> **DATASET EXTRACT**
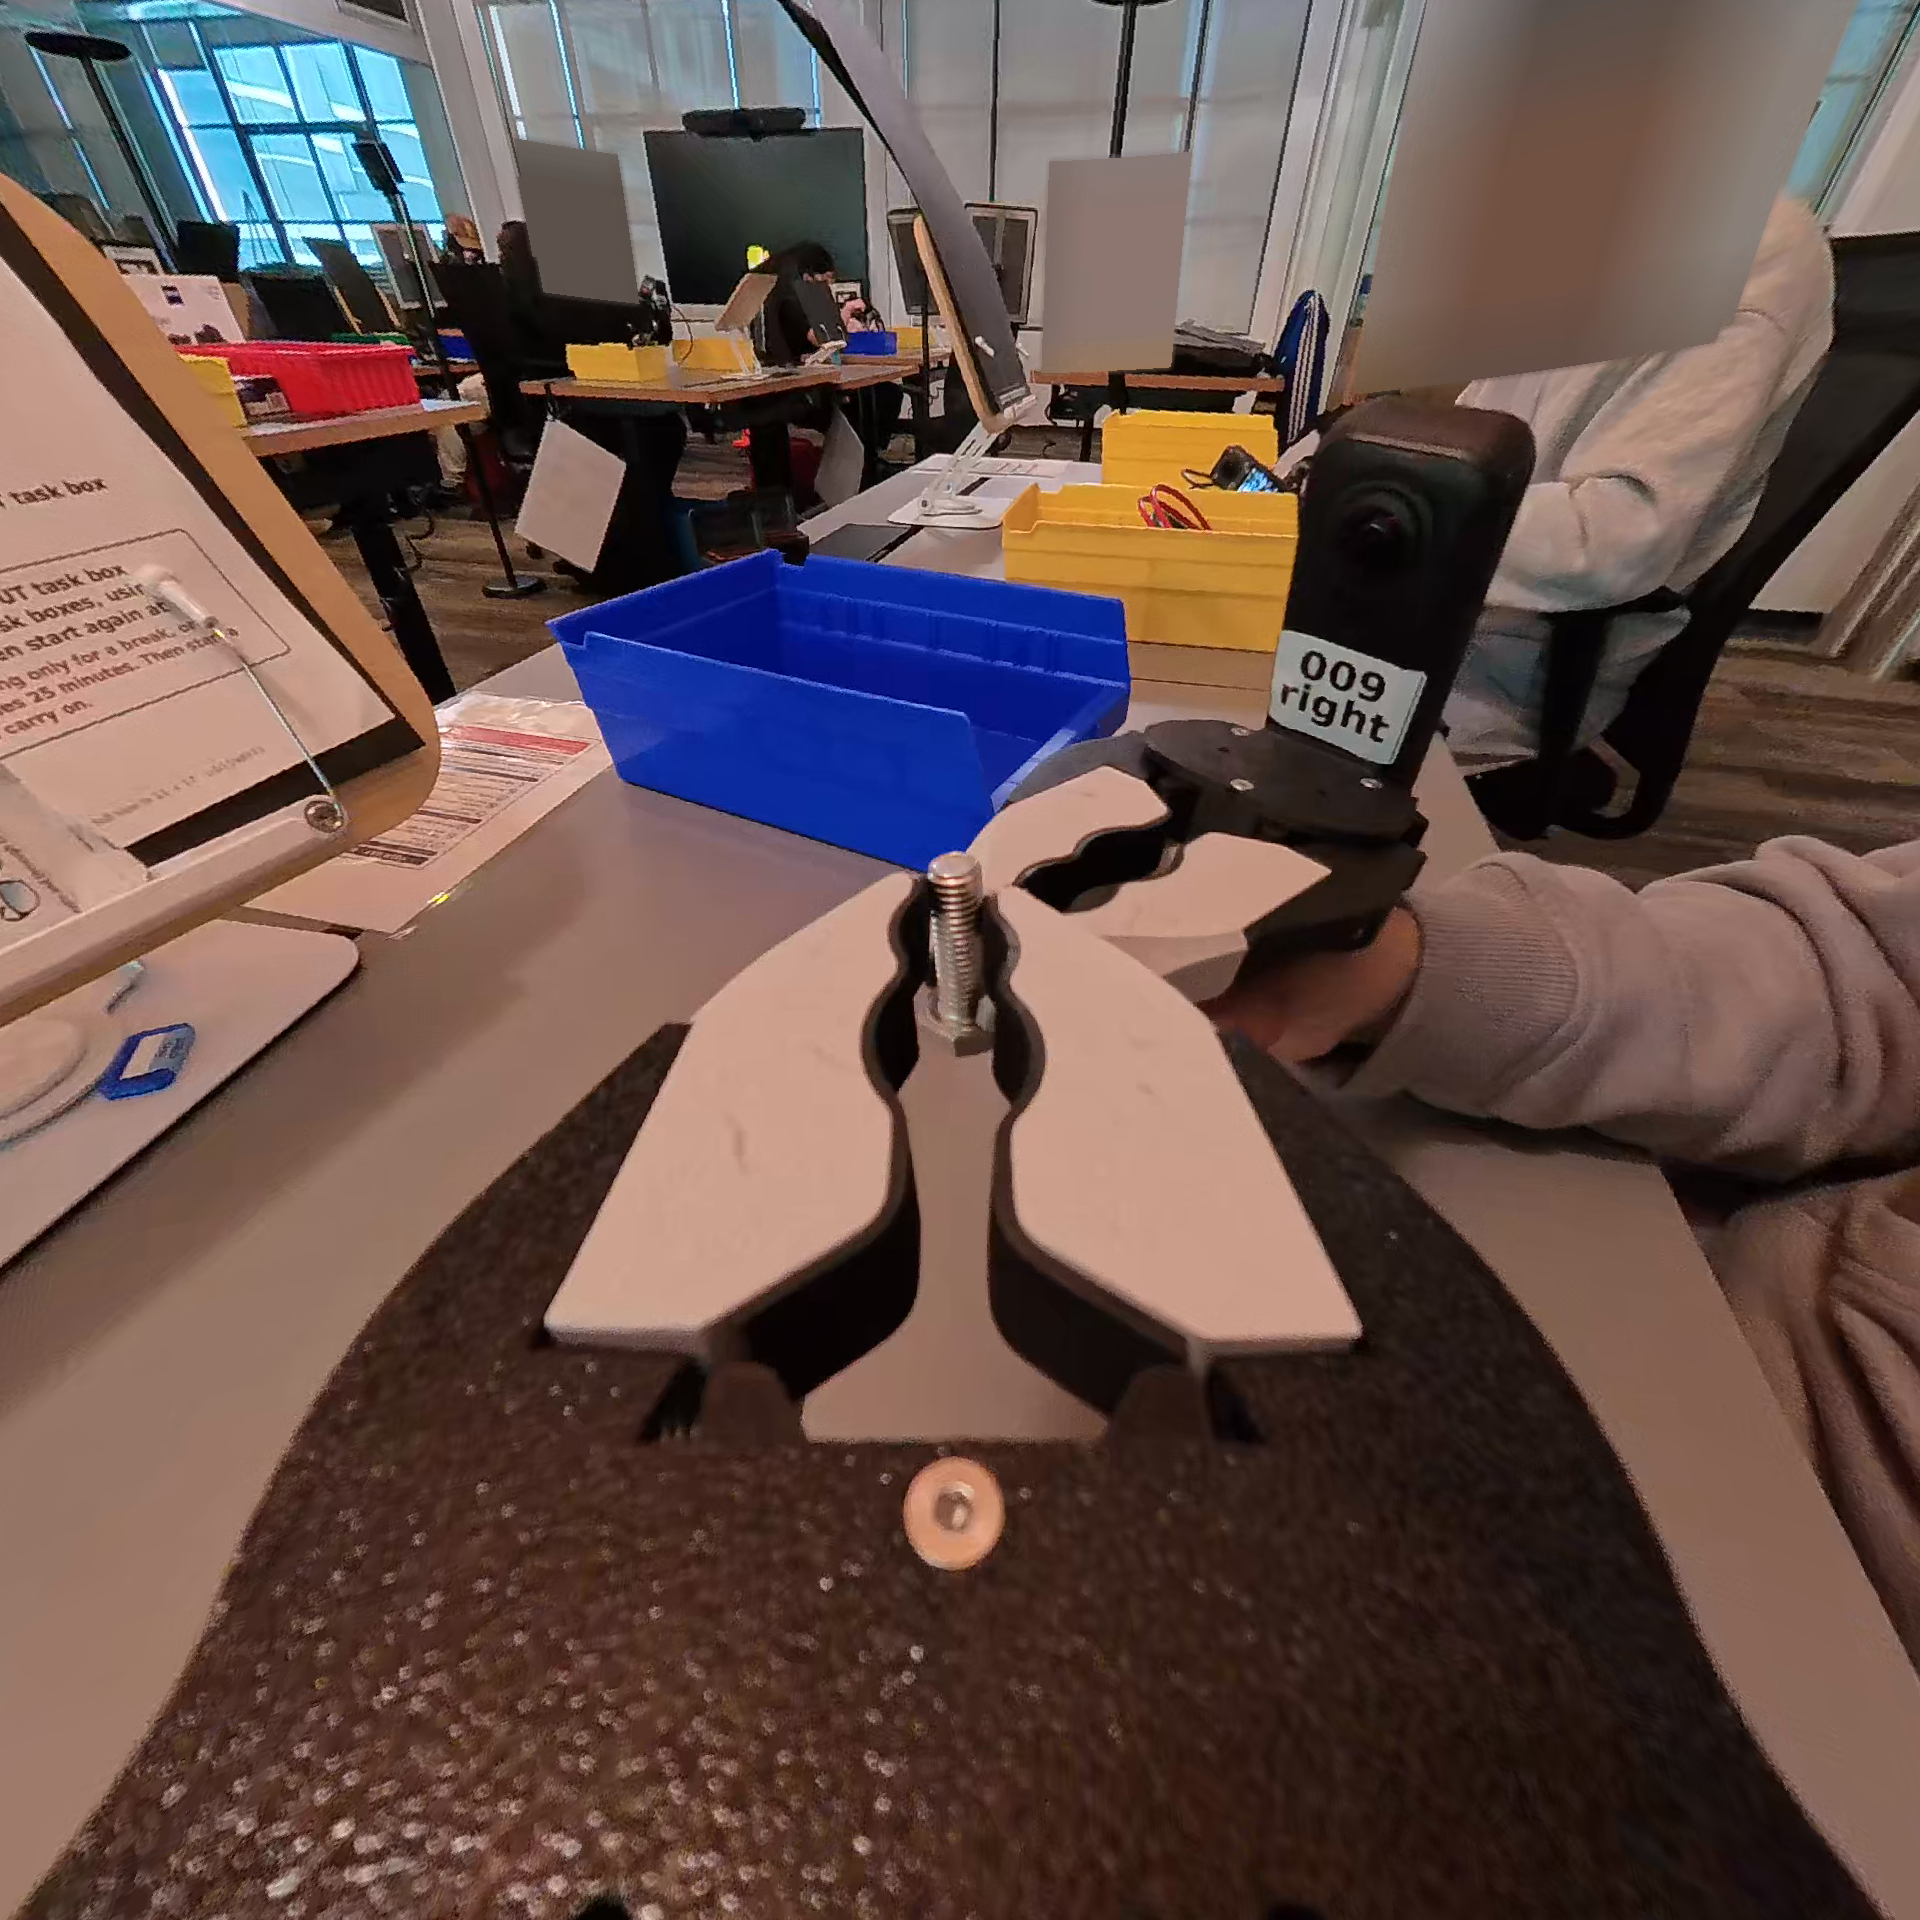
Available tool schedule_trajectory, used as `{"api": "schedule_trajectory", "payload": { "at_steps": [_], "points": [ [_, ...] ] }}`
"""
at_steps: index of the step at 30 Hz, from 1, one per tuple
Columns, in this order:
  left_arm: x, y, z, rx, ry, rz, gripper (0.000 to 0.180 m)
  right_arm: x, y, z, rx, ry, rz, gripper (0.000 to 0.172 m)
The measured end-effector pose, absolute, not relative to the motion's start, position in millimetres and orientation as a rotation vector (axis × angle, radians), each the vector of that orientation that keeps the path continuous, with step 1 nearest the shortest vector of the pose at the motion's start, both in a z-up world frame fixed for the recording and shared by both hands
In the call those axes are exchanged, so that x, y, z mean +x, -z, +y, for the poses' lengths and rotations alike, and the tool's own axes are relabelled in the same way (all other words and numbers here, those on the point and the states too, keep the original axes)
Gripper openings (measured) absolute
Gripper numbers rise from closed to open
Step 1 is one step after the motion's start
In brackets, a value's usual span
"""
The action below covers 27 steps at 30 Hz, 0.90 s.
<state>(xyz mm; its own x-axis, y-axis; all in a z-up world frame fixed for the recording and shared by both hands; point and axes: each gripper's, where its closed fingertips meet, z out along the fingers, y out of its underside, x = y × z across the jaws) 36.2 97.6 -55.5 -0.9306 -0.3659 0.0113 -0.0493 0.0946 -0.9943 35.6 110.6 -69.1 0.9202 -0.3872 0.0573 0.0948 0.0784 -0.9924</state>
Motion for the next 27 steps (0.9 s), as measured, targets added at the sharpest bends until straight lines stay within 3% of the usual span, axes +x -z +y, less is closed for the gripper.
{"api": "schedule_trajectory", "payload": {
  "at_steps": [21, 27],
  "points": [
    [37.6, 60.4, 101.3, -0.47, 1.924, 2.103, 0.01, 36.2, 75.3, 110.3, -1.456, 0.239, 0.269, 0.009],
    [42.7, 49.2, 122.5, -0.547, 1.827, 2.024, 0.025, 38.4, 73.7, 106.6, -1.443, 0.248, 0.28, 0.009]
  ]
}}
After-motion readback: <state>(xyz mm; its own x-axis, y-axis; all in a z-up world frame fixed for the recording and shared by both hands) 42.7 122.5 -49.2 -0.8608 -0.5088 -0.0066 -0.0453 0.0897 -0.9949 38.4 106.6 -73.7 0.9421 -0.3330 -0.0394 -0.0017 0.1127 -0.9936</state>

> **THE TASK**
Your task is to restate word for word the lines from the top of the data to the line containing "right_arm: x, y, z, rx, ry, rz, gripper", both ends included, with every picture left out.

> **RESULT OF THE TASK**
Available tool schedule_trajectory, used as `{"api": "schedule_trajectory", "payload": { "at_steps": [_], "points": [ [_, ...] ] }}`
"""
at_steps: index of the step at 30 Hz, from 1, one per tuple
Columns, in this order:
  left_arm: x, y, z, rx, ry, rz, gripper (0.000 to 0.180 m)
  right_arm: x, y, z, rx, ry, rz, gripper (0.000 to 0.172 m)

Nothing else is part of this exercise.